_Problem details_
Examine the material below. Gather every line in which the string "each" appears.

☆ ☆ ☆ ☆ ☆ ☆ ☆

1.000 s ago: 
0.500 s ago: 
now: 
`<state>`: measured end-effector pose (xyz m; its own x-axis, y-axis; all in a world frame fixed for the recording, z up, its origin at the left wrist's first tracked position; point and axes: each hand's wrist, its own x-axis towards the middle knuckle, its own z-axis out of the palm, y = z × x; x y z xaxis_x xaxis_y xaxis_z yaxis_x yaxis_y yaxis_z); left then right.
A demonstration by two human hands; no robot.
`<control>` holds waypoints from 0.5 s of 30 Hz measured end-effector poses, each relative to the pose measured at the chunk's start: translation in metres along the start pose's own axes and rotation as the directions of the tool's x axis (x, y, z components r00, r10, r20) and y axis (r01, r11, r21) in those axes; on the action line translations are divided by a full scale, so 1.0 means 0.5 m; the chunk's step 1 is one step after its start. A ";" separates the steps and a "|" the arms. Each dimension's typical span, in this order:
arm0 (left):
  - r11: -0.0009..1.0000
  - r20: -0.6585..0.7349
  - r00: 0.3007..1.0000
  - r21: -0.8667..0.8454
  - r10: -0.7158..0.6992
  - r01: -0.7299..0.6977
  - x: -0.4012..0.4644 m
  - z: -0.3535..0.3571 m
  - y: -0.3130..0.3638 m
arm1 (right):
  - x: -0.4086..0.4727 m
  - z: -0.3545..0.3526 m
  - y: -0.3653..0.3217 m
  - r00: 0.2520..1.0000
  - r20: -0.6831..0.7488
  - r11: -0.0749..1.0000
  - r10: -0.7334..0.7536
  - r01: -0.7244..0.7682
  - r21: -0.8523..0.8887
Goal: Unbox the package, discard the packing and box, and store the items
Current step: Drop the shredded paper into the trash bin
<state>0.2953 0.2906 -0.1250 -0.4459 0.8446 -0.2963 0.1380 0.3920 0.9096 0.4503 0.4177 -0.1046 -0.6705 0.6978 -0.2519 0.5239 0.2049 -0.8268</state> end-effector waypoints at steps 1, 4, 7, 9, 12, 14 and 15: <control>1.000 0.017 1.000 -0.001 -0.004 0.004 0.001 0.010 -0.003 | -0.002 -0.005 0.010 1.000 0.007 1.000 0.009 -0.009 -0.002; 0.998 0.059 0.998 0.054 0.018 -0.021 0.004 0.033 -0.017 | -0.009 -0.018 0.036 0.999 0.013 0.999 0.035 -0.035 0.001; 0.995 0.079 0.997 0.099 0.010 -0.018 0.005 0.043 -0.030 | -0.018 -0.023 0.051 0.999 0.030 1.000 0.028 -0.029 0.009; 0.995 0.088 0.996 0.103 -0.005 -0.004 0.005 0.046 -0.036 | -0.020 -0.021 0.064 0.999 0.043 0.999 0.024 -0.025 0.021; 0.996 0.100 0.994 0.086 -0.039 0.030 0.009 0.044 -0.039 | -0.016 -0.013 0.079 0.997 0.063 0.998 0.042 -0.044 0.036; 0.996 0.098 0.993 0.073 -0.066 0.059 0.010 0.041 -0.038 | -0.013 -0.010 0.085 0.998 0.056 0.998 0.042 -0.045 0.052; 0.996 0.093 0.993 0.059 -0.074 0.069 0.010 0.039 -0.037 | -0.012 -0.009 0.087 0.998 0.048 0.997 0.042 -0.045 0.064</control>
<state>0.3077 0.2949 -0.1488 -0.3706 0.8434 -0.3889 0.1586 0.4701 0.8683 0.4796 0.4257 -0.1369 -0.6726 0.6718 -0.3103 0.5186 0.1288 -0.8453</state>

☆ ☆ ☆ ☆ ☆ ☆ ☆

_Response to the task_
`<state>`: measured end-effector pose (xyz m; its own x-axis, y-axis; all in a world frame fixed for the recording, z up, its origin at the left wrist's first tracked position; point and axes: each hand's wrist, its own x-axis towards the middle knuckle, its own z-axis out of the palm, y = z × x; x y z xaxis_x xaxis_y xaxis_z yaxis_x yaxis_y yaxis_z); left then right.
`<control>` holds waypoints from 0.5 s of 30 Hz measured end-effector poses, each relative to the pose measured at the chunk's start: translation in metres along the start pose's own axes and rotation as the directions of the tool's x axis (x, y, z components r00, r10, r20) and y axis (r01, r11, r21) in those axes; on the action line translations are divided by a full scale, so 1.0 means 0.5 m; the chunk's step 1 is one step after its start. A ";" separates the steps and a "|" the arms. Each dimension's typical span, in this order:

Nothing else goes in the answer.